A new report urges the British government to levy a tax on sugar laden soft drinks in the 2013 budget, to raise £1 billion to pay for free school meals and promote healthier eating amongst children.
A report by British charity Sustain has the backing of over 60 organisations as it calls for a special super tax to be levied on sugary soft drinks, the Guardian reports.
According to the farming charity Sustain, the report, entitled "A Children’s Future Fund – How food duties could provide the money to protect children’s health and the world they grow up in" has the backing of some prestigious organisations, including the Academy of Medical Royal Colleges, the Association for the Study of Obesity, Friends of the Earth, the National Heart Forum and the Royal Society for Public Health.
Charlie Powell of Sustain said: "Sugar-laden drinks are mini-health time-bombs, contributing to dental diseases, obesity and a host of life-threatening illnesses which cost the NHS billions each year.
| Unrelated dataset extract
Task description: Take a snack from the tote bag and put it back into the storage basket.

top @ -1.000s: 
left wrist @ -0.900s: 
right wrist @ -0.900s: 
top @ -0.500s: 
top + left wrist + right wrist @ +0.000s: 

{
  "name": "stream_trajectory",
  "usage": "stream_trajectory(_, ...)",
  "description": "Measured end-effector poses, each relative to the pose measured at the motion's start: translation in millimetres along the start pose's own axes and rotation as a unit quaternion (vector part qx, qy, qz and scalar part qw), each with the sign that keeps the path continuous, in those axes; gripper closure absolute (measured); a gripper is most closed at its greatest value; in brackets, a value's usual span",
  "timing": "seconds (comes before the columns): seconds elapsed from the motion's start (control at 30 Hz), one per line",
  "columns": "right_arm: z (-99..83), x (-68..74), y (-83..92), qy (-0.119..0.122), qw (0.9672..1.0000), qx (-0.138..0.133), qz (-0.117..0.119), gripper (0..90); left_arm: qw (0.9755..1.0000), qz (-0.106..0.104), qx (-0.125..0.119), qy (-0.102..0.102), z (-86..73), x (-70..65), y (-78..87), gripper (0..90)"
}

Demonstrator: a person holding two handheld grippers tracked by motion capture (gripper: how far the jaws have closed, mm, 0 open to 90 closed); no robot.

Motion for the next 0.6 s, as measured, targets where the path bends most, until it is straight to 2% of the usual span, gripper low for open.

We are delighted that so many organisations want to challenge the Government to show it has a public health backbone by including a sugary drinks duty in Budget 2013.
It’s a simple and easy-to-understand measure which will help save lives by reducing sugar in our diets and raising much needed money to protect children’s health.”
Gavin Partington, director general of the British Soft Drink Association (BSDA), argues that raising taxation is unnecessary. He said "soft drinks companies lead the way in committing to further, voluntary action as part of the government's Responsibility Deal calorie-reduction pledge." (BBC)
Health Secretary Jeremy Hunt said: "I'm sceptical of legislation … in the end this is a matter of individual choice. It's a matter of people making decisions about their own lives but I don't rule it out."